### What the exercise asks:
Output every entry below word for word, minus the images.

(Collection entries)
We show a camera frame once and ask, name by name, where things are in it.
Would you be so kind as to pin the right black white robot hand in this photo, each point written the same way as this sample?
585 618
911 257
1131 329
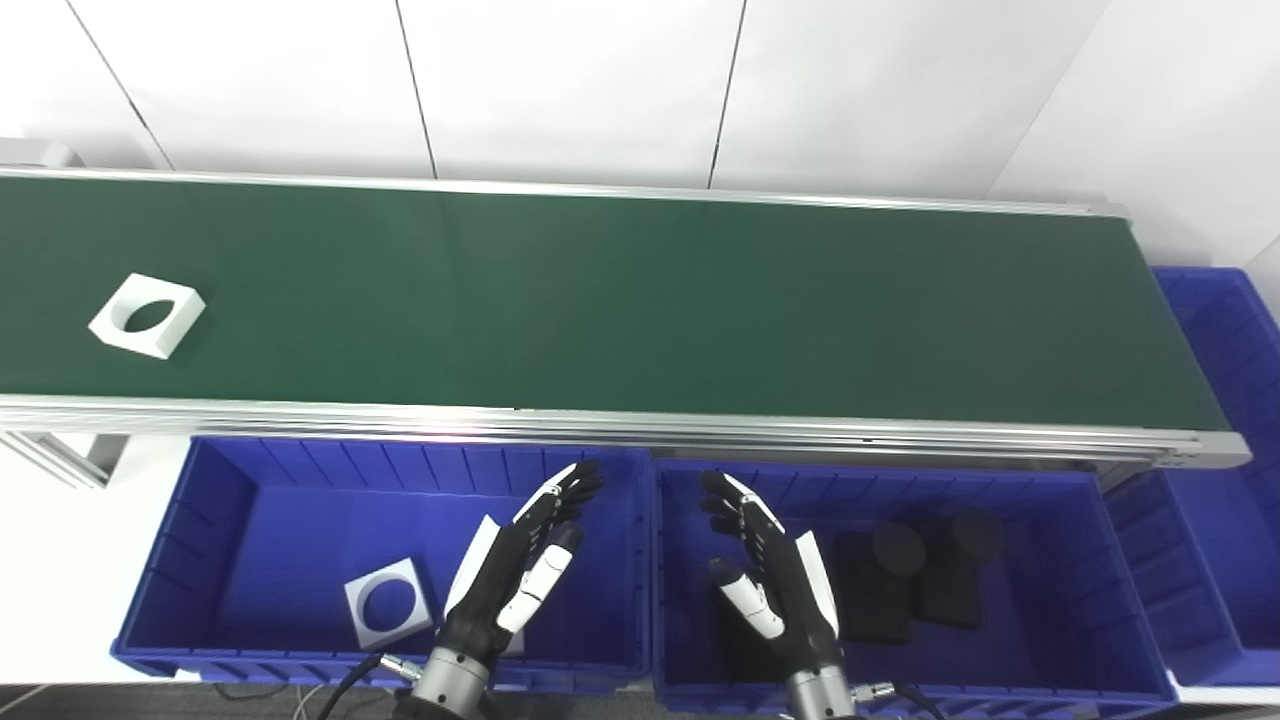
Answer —
790 590

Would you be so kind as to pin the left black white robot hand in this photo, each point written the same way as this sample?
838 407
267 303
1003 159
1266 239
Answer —
500 585

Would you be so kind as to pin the white square part with hole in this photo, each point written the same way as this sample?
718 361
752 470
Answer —
140 345
405 568

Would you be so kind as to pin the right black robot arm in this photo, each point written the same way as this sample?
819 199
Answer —
818 695

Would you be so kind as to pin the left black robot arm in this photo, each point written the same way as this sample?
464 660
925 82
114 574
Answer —
450 685

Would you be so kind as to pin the black cylinder block part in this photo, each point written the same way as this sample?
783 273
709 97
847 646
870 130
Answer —
870 600
950 595

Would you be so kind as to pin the blue plastic bin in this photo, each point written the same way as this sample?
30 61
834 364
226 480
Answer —
280 520
1220 550
1050 600

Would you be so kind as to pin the green conveyor belt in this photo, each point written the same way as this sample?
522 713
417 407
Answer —
640 300

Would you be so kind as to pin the aluminium conveyor support leg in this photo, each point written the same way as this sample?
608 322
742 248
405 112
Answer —
60 455

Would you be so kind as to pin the grey conveyor end housing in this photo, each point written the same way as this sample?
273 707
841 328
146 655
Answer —
40 152

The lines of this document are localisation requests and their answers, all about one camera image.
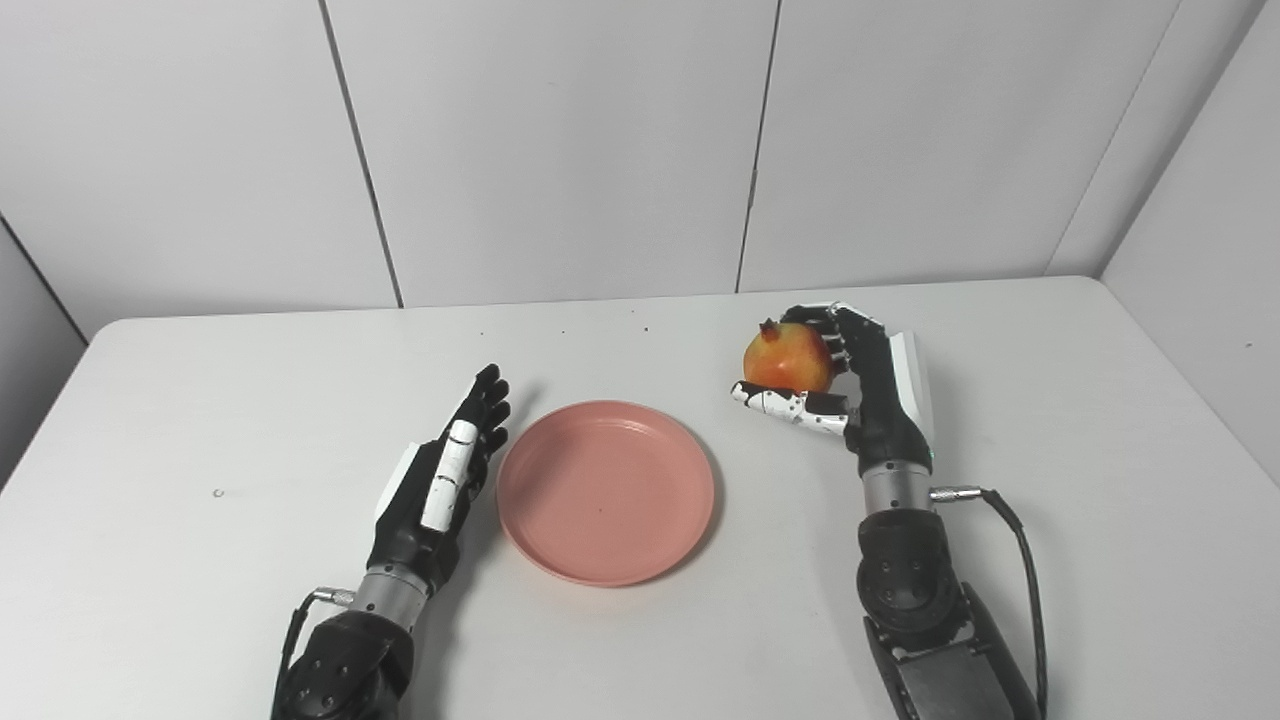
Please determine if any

### Result for this exercise:
We show a camera frame once and ask, name by name, where things are in it.
Would you be so kind as to pin the right black white robot hand in this photo, each point written the same way as this sample?
585 618
911 257
1131 329
Answer —
790 590

Would you be so kind as to pin the left black white robot hand in this photo, each point written the same way as this sample?
838 407
267 303
1003 159
1266 239
Answer —
500 585

Would you be so kind as to pin the white square part with hole in this photo, each point written the same way as this sample?
718 361
752 470
Answer —
140 345
405 568

Would you be so kind as to pin the right black robot arm in this photo, each point written the same way as this sample?
819 199
Answer —
818 695

Would you be so kind as to pin the left black robot arm in this photo, each point written the same way as this sample?
464 660
925 82
114 574
Answer —
450 685

Would you be so kind as to pin the black cylinder block part in this photo, each point written the same way as this sample?
783 273
709 97
847 646
870 130
Answer —
870 600
950 595

Would you be so kind as to pin the blue plastic bin in this photo, each point written the same way as this sample?
30 61
834 364
226 480
Answer —
280 520
1220 550
1050 600

Would you be so kind as to pin the green conveyor belt in this photo, each point written the same way as this sample?
522 713
417 407
Answer —
640 300

Would you be so kind as to pin the aluminium conveyor support leg in this photo, each point written the same way as this sample?
608 322
742 248
405 112
Answer —
60 455

Would you be so kind as to pin the grey conveyor end housing in this photo, each point written the same way as this sample?
273 707
841 328
146 655
Answer —
40 152

The lines of this document are localisation requests and their answers, all about one camera image.
Please determine if any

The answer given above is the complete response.